## Your instructions
Please state how many lines of the data below contain the word "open", offering nothing besides the number.

── Information shown

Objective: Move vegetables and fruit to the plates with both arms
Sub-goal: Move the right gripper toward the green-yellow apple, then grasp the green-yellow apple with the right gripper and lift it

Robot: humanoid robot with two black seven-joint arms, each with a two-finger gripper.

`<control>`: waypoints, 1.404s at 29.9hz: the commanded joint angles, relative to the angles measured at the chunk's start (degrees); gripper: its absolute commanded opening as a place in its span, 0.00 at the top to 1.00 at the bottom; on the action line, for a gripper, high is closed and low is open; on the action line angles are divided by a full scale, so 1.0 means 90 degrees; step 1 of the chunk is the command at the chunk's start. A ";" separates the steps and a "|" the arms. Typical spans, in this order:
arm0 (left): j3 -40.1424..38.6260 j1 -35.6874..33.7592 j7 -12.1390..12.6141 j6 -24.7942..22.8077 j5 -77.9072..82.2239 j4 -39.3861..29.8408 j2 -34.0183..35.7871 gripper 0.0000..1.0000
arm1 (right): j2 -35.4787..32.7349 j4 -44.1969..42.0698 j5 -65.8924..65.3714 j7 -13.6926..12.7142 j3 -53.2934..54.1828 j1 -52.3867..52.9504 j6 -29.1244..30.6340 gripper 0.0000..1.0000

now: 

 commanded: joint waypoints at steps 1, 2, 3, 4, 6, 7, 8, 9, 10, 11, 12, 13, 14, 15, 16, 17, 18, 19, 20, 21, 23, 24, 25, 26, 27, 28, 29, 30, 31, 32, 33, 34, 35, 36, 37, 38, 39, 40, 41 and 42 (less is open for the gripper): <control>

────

## Exercise response
2